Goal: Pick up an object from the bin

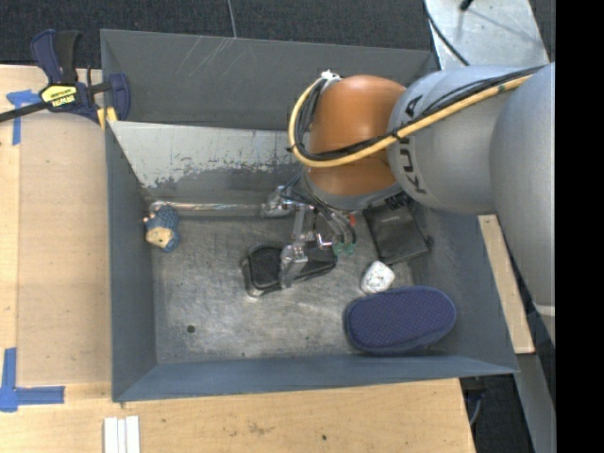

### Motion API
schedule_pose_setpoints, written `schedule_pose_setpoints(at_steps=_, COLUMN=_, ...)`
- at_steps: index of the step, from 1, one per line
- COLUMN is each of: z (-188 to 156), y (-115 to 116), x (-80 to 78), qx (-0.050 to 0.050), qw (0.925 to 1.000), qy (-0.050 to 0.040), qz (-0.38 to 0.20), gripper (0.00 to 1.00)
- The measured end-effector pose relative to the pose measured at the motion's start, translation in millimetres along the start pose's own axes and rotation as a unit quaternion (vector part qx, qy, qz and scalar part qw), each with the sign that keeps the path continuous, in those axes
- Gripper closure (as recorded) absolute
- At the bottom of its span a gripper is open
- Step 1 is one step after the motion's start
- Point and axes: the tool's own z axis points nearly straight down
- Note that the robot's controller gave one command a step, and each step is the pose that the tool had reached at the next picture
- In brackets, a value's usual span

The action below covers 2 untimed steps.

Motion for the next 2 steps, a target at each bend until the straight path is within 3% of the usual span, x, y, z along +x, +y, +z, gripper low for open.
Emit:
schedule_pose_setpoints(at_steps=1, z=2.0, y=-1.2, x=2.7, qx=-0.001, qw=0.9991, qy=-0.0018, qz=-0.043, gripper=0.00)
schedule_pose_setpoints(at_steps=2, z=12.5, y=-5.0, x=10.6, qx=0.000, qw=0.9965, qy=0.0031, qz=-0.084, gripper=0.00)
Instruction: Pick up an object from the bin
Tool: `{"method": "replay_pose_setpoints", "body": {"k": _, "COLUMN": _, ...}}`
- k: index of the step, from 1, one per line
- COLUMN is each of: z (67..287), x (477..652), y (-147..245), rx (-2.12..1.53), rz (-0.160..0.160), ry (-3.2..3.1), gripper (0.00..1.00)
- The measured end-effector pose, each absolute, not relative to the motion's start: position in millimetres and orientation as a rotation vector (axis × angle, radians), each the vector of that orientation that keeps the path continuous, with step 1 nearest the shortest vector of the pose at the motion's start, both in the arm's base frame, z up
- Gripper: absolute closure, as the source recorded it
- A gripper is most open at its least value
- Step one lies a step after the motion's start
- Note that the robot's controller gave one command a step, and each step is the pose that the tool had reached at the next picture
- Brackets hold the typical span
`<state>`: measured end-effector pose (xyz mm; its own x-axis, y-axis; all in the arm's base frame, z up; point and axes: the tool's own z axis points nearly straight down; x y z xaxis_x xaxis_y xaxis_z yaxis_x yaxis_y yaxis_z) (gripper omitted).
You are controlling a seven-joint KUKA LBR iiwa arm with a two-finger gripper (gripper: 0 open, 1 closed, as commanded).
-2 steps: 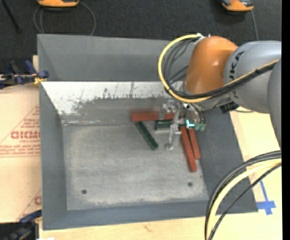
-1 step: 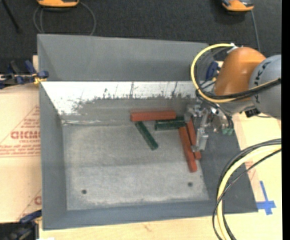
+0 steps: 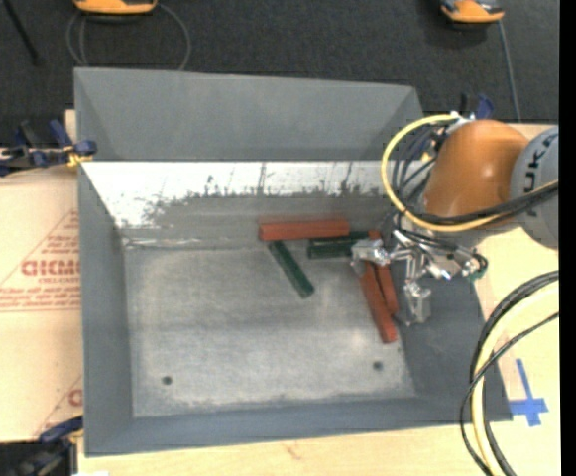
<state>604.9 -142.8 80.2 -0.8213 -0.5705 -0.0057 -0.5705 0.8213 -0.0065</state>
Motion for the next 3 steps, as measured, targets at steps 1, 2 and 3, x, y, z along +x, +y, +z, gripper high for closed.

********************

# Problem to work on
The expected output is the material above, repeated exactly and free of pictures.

# Solution to the exercise
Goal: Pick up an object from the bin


### Motion API
schedule_pose_setpoints, written `schedule_pose_setpoints(at_steps=_, COLUMN=_, ...)`
- at_steps: index of the step, from 1, one per line
- COLUMN is each of: z (-188 to 156), y (-115 to 116), x (-80 to 78), qx (-0.050 to 0.050), qw (0.925 to 1.000), qy (-0.050 to 0.040), qz (-0.38 to 0.20), gripper (0.00 to 1.00)
- The measured end-effector pose relative to the pose measured at the motion's start, translation in millimetres along the start pose's own axes and rotation as a unit quaternion (vector part qx, qy, qz and scalar part qw), each with the sign that keeps the path continuous, in those axes
- Gripper closure (as recorded) absolute
- At the bottom of its span a gripper is open
- Step 1 is one step after the motion's start
- Point and axes: the tool's own z axis points nearly straight down
- Note that the robot's controller gave one command a step, and each step is the pose that the tool had reached at the next picture
- In brackets, a value's usual span

The action below covers 2 untimed steps.

Motion for the next 2 steps, a target at each bend until the straight path is within 3% of the usual span, x, y, z along +x, +y, +z, gripper low for open.
Emit:
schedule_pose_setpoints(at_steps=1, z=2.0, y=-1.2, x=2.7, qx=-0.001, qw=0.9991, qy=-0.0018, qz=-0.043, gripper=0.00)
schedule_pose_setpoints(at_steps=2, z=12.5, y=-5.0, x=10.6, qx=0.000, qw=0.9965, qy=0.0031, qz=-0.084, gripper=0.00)
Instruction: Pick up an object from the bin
Tool: `{"method": "replay_pose_setpoints", "body": {"k": _, "COLUMN": _, ...}}`
- k: index of the step, from 1, one per line
- COLUMN is each of: z (67..287), x (477..652), y (-147..245), rx (-2.12..1.53), rz (-0.160..0.160), ry (-3.2..3.1), gripper (0.00..1.00)
- The measured end-effector pose, each absolute, not relative to the motion's start: position in millimetres and orientation as a rotation vector (axis × angle, radians), each the vector of that orientation that keeps the path continuous, with step 1 nearest the shortest vector of the pose at the motion's start, both in the arm's base frame, z up
- Gripper: absolute closure, as the source recorded it
- A gripper is most open at its least value
- Step one lies a step after the motion's start
- Note that the robot's controller gave one command a step, and each step is the pose that the tool had reached at the next picture
- Brackets hold the typical span
`<state>`: measured end-effector pose (xyz mm; its own x-axis, y-axis; all in the arm's base frame, z up; point and axes: the tool's own z axis points nearly straight down; x y z xaxis_x xaxis_y xaxis_z yaxis_x yaxis_y yaxis_z) (gripper omitted).
You are controlling a seven-joint KUKA LBR iiwa arm with a two-finger gripper (gripper: 0 open, 1 closed, as commanded).
-2 steps: 
-1 step: 
+0 steps: 
<state>604.9 -142.8 80.2 -0.8213 -0.5705 -0.0057 -0.5705 0.8213 -0.0065</state>
Motion for the next 3 steps, as measured, targets at steps 1, 2 and 3, x, y, z along +x, +y, +z, gripper high for closed.

The exercise is fully answered.